### [What the exercise asks]
The line containing "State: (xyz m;" marks the end: restate word for word every line from the first line of the entries below through that one.

# # # #

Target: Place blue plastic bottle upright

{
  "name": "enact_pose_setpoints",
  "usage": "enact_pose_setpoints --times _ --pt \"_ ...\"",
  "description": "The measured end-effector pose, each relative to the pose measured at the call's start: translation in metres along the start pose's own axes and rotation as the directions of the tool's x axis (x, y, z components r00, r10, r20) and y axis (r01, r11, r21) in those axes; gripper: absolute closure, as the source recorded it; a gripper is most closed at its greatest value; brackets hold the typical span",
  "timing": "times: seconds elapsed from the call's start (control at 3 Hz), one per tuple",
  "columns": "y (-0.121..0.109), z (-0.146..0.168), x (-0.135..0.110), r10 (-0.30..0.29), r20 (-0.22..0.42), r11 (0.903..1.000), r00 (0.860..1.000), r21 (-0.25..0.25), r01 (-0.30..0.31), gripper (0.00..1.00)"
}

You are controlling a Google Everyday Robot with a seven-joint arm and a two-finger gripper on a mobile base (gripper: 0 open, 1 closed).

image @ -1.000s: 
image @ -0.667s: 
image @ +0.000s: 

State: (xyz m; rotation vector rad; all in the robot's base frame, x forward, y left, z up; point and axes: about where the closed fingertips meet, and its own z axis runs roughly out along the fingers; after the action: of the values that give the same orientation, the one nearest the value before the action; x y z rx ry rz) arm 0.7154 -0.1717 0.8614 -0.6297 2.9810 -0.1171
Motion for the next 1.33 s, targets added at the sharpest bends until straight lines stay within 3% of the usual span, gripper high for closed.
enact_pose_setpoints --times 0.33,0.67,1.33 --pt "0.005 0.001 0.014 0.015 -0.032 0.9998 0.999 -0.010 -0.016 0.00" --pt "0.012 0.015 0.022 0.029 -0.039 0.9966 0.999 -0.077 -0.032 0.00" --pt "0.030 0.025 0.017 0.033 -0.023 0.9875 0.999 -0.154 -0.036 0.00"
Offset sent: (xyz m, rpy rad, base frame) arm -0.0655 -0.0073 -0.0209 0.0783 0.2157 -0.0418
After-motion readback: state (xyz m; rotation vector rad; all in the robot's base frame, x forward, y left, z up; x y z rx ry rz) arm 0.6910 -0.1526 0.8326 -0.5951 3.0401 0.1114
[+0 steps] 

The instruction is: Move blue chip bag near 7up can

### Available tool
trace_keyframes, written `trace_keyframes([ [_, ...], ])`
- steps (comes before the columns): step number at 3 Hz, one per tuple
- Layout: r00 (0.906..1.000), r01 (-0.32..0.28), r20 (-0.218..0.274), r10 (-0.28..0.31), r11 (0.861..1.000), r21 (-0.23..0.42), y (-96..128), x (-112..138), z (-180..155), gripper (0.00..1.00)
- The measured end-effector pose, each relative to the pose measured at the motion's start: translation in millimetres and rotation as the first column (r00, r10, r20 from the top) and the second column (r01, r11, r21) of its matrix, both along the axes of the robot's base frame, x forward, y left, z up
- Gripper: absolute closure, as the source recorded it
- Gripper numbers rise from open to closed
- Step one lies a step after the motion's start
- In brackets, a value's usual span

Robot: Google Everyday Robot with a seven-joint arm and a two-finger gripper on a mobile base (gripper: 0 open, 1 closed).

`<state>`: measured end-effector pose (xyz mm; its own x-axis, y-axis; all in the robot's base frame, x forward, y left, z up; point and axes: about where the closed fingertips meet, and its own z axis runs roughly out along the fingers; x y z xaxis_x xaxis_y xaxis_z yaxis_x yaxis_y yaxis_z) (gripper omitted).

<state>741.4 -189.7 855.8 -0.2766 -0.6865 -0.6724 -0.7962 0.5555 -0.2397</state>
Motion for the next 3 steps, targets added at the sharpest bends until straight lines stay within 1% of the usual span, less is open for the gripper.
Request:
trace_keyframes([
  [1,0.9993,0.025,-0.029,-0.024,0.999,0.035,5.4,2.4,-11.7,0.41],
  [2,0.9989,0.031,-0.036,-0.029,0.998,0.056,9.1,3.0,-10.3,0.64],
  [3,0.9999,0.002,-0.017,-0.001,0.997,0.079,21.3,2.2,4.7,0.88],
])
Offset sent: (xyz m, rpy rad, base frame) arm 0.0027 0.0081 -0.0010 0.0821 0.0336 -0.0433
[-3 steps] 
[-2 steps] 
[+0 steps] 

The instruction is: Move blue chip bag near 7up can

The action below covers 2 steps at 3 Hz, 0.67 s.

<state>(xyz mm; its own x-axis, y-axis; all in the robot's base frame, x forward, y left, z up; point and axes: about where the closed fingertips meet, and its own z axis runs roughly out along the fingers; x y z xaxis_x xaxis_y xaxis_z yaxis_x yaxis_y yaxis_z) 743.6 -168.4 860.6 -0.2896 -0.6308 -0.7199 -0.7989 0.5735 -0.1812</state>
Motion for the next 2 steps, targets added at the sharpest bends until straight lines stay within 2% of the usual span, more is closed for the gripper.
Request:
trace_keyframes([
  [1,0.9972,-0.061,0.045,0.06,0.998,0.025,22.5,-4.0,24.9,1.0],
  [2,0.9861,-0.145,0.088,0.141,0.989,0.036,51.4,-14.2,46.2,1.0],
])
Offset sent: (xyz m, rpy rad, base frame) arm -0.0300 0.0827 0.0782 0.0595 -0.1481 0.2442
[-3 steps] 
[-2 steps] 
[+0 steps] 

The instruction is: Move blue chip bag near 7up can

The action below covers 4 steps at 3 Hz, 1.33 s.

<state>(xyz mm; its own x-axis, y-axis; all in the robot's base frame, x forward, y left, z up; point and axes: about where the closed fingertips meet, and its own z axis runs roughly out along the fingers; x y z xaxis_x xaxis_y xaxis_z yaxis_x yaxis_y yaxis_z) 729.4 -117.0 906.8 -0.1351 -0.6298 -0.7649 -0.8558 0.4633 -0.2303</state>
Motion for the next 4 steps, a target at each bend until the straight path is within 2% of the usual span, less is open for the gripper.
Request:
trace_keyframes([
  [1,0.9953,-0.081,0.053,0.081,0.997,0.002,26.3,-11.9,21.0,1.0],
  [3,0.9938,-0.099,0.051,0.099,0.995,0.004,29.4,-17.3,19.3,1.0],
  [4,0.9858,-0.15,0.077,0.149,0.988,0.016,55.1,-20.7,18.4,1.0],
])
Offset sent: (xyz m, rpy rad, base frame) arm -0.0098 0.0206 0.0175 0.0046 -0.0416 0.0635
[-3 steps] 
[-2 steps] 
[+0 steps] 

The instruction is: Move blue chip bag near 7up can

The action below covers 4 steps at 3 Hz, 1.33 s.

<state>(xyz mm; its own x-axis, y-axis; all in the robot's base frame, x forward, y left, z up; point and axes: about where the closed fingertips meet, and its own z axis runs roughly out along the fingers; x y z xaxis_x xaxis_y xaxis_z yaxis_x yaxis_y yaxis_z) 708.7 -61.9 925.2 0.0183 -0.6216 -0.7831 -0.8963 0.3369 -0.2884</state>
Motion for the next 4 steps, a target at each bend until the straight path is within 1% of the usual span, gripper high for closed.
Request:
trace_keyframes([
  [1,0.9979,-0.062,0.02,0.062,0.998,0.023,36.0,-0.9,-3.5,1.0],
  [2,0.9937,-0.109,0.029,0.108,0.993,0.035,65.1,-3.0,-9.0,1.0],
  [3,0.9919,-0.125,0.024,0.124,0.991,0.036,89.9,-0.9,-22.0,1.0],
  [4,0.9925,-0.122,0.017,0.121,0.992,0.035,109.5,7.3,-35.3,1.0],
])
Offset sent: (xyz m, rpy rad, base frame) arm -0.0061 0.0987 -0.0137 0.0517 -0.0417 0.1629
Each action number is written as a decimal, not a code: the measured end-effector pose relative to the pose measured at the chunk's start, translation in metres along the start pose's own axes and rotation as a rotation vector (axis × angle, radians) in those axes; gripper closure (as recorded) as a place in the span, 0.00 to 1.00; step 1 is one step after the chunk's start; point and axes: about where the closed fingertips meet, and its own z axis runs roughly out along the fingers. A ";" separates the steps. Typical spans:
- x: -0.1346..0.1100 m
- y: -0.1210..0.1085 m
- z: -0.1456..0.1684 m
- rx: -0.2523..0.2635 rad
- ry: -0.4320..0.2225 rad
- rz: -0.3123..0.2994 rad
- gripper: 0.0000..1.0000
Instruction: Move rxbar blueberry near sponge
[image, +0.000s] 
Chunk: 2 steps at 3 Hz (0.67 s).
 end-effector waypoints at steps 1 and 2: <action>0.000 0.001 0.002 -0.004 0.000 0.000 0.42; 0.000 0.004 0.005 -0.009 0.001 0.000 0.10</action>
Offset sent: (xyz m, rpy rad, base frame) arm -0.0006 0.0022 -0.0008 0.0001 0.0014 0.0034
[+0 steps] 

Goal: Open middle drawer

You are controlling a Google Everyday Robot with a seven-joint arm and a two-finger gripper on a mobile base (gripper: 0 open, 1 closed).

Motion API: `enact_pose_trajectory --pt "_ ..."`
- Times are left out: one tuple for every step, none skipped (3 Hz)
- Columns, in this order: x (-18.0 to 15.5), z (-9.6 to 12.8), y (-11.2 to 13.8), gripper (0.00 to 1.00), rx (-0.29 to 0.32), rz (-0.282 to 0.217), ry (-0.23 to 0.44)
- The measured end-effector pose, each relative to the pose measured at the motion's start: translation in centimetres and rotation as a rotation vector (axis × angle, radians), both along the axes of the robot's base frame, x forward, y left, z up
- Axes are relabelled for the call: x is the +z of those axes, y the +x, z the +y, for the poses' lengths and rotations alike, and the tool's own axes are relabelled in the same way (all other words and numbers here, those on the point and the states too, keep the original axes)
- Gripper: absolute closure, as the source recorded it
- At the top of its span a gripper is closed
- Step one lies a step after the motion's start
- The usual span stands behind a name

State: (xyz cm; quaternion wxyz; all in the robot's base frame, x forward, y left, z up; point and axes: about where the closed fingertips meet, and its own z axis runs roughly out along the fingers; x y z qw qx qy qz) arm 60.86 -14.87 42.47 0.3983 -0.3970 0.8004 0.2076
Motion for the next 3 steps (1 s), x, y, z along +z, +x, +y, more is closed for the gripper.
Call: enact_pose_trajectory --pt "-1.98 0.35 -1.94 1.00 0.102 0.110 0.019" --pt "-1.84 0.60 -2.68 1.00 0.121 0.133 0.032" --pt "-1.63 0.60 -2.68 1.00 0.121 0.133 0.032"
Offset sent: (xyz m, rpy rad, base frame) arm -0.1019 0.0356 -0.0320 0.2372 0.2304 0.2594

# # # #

### [Exercise response]
Target: Place blue plastic bottle upright

{
  "name": "enact_pose_setpoints",
  "usage": "enact_pose_setpoints --times _ --pt \"_ ...\"",
  "description": "The measured end-effector pose, each relative to the pose measured at the call's start: translation in metres along the start pose's own axes and rotation as the directions of the tool's x axis (x, y, z components r00, r10, r20) and y axis (r01, r11, r21) in those axes; gripper: absolute closure, as the source recorded it; a gripper is most closed at its greatest value; brackets hold the typical span",
  "timing": "times: seconds elapsed from the call's start (control at 3 Hz), one per tuple",
  "columns": "y (-0.121..0.109), z (-0.146..0.168), x (-0.135..0.110), r10 (-0.30..0.29), r20 (-0.22..0.42), r11 (0.903..1.000), r00 (0.860..1.000), r21 (-0.25..0.25), r01 (-0.30..0.31), gripper (0.00..1.00)"
}

You are controlling a Google Everyday Robot with a seven-joint arm and a two-finger gripper on a mobile base (gripper: 0 open, 1 closed).

image @ -1.000s: 
image @ -0.667s: 
image @ +0.000s: 

State: (xyz m; rotation vector rad; all in the robot's base frame, x forward, y left, z up; point and axes: about where the closed fingertips meet, and its own z axis runs roughly out along the fingers; after the action: of the values that give the same orientation, the one nearest the value before the action; x y z rx ry rz) arm 0.7154 -0.1717 0.8614 -0.6297 2.9810 -0.1171

This exercise has now been completed.